Which lines have the string "stays"? Copy all of them from the entries below.

[[ RECORD EXTRACTS, beginning ]]

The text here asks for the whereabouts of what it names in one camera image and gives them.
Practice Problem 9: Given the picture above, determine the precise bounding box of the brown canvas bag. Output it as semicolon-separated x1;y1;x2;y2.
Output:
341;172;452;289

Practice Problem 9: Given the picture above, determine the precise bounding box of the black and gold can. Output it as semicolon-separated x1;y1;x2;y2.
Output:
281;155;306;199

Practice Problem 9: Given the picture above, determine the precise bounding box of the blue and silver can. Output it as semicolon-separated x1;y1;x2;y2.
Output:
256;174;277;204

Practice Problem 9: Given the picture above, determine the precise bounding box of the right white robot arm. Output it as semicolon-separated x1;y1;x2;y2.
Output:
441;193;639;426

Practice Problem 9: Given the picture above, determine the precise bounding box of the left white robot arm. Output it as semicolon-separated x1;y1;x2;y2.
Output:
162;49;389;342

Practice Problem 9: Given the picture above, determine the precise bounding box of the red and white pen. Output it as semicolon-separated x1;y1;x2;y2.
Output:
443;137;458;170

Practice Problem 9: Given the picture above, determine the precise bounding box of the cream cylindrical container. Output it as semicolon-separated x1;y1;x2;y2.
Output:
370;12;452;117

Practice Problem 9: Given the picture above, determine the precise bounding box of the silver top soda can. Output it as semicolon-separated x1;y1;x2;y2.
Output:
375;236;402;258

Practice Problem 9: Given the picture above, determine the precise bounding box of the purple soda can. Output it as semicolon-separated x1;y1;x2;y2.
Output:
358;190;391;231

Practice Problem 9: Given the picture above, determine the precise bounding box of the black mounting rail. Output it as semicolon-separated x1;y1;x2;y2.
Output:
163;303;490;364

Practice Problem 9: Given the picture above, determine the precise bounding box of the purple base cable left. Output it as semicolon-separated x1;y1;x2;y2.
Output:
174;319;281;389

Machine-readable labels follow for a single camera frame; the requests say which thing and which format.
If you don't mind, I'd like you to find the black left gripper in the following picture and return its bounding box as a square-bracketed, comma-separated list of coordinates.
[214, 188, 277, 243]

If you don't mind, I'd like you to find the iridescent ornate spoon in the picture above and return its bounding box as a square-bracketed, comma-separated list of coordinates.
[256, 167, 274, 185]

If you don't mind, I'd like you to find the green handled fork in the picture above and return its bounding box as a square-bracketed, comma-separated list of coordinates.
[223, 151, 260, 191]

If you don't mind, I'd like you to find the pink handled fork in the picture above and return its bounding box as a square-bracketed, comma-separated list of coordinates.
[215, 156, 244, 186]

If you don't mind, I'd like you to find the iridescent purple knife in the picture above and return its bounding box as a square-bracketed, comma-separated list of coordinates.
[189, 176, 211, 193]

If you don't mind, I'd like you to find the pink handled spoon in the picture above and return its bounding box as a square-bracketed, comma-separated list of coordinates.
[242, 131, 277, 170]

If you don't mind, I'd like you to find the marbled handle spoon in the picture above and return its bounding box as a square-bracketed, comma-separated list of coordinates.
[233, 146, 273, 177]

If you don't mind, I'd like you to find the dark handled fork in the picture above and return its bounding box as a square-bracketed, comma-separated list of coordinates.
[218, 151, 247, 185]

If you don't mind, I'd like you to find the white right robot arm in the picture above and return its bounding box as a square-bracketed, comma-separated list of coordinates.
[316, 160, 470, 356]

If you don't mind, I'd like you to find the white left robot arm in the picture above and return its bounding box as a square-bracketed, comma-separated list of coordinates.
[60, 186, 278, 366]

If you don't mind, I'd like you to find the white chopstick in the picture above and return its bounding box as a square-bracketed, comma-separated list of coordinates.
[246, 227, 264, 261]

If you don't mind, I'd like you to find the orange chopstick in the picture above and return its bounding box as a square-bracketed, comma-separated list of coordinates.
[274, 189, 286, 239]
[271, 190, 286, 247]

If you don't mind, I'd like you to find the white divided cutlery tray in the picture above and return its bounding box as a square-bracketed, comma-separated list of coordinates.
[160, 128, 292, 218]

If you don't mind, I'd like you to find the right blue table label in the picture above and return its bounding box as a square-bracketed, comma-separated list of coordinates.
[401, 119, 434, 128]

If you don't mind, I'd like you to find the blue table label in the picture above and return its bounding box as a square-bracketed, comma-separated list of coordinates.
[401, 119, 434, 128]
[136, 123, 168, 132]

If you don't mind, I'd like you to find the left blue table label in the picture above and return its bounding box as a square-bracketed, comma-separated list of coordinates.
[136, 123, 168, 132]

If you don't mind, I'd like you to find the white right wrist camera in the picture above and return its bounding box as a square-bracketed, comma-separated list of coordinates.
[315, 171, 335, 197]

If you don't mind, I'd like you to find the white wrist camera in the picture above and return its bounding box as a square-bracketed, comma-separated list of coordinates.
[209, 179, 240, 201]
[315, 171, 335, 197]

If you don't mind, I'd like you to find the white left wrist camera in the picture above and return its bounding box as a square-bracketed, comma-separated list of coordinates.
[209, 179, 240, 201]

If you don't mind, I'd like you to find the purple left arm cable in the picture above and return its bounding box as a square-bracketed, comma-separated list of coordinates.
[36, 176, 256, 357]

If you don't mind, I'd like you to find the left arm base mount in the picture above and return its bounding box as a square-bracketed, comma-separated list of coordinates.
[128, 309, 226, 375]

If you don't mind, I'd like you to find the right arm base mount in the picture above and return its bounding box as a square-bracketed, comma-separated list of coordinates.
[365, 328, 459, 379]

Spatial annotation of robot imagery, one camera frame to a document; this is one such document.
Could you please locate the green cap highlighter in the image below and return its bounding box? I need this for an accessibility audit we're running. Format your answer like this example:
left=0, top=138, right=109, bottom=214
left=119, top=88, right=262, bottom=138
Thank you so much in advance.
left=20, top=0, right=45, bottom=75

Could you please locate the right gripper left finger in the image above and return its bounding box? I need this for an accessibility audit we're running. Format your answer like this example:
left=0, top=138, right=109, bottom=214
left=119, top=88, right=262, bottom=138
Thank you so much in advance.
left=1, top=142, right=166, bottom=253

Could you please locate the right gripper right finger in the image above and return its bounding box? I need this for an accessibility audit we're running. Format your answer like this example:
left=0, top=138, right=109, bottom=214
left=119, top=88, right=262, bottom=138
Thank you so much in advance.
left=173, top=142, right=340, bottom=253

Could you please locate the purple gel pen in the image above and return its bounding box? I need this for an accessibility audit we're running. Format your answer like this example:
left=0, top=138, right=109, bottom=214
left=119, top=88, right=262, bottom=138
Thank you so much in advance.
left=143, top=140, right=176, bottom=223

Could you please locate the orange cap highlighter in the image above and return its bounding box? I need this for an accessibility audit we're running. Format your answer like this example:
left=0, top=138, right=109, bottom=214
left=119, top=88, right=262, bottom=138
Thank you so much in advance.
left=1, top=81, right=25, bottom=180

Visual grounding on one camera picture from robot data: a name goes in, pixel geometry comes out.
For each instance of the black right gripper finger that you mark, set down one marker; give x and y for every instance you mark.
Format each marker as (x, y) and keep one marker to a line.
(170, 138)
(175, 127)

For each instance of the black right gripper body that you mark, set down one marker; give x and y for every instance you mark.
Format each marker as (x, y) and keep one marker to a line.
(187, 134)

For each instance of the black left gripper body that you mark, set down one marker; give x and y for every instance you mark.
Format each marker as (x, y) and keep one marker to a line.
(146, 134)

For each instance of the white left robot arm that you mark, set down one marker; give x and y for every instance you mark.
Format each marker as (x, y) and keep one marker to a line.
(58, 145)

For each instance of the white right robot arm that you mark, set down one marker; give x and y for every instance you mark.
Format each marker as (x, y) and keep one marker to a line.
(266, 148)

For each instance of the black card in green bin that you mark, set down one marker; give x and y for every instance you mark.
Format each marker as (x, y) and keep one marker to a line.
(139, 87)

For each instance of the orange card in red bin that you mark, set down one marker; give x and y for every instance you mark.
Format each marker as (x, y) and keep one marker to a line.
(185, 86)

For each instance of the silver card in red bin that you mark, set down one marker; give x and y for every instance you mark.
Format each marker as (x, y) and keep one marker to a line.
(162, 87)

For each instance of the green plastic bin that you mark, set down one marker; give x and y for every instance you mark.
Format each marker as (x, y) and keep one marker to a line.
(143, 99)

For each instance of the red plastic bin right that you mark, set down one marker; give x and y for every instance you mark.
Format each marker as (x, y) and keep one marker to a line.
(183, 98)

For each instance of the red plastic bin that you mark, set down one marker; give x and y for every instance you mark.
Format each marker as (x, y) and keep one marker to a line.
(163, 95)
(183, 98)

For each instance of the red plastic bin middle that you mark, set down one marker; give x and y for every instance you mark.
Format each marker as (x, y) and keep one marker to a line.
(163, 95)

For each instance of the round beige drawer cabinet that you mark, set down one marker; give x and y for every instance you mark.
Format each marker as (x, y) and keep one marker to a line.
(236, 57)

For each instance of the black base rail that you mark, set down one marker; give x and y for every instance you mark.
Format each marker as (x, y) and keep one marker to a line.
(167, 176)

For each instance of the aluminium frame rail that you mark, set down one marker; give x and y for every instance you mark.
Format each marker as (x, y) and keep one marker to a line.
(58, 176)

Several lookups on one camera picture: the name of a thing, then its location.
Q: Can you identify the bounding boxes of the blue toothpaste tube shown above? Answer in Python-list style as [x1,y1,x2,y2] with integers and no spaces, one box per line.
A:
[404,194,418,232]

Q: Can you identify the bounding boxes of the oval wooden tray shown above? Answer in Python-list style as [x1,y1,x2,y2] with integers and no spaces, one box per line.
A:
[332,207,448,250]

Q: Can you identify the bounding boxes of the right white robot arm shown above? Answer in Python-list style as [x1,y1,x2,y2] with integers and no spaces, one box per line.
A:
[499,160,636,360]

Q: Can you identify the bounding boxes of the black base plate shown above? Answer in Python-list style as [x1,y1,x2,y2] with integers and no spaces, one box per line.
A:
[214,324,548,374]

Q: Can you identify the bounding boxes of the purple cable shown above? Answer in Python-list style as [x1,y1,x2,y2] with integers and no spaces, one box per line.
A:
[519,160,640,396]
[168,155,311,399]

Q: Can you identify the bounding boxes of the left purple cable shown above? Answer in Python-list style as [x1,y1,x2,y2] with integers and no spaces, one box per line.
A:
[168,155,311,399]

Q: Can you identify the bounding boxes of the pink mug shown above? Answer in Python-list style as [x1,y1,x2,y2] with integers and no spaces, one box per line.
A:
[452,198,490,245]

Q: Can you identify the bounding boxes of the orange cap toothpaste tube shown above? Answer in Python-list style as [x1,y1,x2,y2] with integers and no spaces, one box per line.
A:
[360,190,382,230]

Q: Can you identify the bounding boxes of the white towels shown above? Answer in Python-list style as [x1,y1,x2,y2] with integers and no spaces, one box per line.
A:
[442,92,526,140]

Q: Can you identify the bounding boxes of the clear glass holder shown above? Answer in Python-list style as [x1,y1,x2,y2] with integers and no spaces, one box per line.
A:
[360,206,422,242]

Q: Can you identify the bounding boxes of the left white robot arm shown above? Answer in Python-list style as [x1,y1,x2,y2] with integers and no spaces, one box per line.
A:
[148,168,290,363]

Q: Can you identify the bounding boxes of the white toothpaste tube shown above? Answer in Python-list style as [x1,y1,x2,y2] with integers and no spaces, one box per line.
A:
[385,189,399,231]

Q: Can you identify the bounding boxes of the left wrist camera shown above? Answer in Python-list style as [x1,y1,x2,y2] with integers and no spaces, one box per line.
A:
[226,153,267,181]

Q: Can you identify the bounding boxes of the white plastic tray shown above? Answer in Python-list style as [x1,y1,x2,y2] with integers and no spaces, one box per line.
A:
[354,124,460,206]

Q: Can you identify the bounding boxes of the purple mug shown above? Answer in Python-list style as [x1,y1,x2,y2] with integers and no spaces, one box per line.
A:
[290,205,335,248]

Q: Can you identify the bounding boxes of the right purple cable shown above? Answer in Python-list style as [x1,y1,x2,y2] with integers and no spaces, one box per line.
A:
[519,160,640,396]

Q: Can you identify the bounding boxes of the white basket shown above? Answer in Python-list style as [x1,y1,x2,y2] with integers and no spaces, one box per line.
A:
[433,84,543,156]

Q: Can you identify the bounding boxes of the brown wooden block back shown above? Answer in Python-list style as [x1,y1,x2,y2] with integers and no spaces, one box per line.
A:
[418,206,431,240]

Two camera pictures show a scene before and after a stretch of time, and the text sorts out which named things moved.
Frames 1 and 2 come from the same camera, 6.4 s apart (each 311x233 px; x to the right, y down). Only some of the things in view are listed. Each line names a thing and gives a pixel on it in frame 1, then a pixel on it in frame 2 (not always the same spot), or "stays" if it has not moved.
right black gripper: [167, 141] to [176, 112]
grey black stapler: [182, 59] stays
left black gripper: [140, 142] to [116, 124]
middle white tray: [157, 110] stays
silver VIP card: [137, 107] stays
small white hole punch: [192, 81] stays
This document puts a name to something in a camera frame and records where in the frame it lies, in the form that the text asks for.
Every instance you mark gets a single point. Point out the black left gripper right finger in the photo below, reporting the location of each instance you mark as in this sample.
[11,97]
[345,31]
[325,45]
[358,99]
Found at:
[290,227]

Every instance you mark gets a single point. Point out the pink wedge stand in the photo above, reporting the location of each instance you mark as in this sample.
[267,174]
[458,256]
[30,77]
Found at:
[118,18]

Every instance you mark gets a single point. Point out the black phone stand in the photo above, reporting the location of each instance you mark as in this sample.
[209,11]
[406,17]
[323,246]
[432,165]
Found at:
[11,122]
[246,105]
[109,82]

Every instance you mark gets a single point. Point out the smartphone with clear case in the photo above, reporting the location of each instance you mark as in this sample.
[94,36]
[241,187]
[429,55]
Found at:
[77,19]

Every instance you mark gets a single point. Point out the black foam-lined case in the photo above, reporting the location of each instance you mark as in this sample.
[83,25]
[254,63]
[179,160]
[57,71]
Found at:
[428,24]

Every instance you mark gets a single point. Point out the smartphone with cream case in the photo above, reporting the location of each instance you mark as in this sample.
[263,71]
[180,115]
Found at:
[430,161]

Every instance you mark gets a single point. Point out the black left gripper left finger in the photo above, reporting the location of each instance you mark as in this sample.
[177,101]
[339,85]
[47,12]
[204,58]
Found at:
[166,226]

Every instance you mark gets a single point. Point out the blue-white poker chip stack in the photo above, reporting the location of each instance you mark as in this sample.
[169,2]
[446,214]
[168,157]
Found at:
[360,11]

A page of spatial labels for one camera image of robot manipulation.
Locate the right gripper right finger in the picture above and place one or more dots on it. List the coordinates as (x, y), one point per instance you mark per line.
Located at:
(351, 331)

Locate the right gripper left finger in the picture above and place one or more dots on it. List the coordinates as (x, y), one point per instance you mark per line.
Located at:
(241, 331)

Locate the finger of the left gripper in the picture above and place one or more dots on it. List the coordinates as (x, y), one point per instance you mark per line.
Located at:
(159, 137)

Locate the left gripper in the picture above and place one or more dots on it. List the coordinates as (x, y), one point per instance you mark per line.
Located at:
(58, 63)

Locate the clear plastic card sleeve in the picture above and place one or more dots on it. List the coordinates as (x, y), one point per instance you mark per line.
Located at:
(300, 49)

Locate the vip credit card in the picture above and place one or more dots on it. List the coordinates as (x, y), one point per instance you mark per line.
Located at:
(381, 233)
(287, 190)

[[ RECORD EXTRACTS, end ]]

◆ PROBLEM SOLUTION:
Frames 1 and 2 come from the same camera, 6.4 s apart (each 311x233 px; x to the right, y down). Only some of the things in view are listed. Each line names a thing and gives a pixel on it in frame 1, then a pixel on it in frame 2 (not always the same spot), or "stays" if it has not moved.
grey black stapler: [182, 59] stays
middle white tray: [157, 110] stays
silver VIP card: [137, 107] stays
small white hole punch: [192, 81] stays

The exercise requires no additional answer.